Exercise: Gradient Accumulation

Implement gradient accumulation to simulate large batch training on limited GPU memory. This is how practitioners train with effective batch sizes of thousands on a single GPU.

Problem Statement

Implement a train_with_accumulation function that:

Processes micro-batches sequentially, accumulating gradients
Only calls optimizer.step() after every accumulation_steps micro-batches
Correctly scales the loss so the effective gradient is averaged over the full accumulated batch
Works with mixed precision (AMP) as well

Compare the results with standard full-batch training to verify equivalence.

Inputs: Model, data loader, optimizer, number of accumulation steps.

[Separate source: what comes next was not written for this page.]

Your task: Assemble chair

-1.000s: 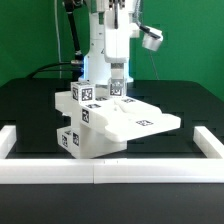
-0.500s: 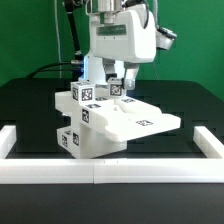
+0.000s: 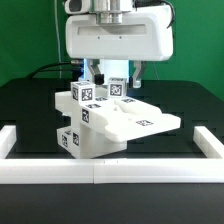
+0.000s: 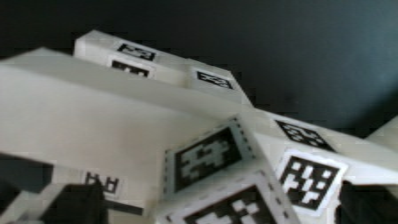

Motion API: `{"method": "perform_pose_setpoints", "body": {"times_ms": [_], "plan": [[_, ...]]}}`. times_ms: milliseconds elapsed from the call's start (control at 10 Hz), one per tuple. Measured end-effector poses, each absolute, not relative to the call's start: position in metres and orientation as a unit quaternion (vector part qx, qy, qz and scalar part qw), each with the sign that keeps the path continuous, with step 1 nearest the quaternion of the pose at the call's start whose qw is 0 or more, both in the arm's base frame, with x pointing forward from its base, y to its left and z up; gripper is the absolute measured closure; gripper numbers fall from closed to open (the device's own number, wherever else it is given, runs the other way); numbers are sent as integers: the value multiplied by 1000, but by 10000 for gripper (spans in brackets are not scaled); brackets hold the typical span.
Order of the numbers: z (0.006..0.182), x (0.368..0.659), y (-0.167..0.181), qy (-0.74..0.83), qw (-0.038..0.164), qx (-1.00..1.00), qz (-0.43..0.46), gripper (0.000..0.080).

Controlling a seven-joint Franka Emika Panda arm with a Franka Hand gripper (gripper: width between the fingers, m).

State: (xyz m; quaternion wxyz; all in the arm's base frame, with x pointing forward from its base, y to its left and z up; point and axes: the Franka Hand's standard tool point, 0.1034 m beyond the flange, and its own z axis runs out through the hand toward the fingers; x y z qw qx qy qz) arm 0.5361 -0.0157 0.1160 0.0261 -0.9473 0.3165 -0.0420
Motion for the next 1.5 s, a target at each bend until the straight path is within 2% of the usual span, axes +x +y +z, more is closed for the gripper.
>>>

Outputs: Training loss history, equivalent to training with batch_size * accumulation_steps effective batch size.

Key Concept

Gradient accumulation exploits the linearity of gradients: the gradient of a sum equals the sum of gradients. By calling .backward() multiple times before .step(), gradients from each micro-batch add up in the .grad attributes. Dividing the loss by accumulation_steps ensures the accumulated gradient equals the gradient of the full batch.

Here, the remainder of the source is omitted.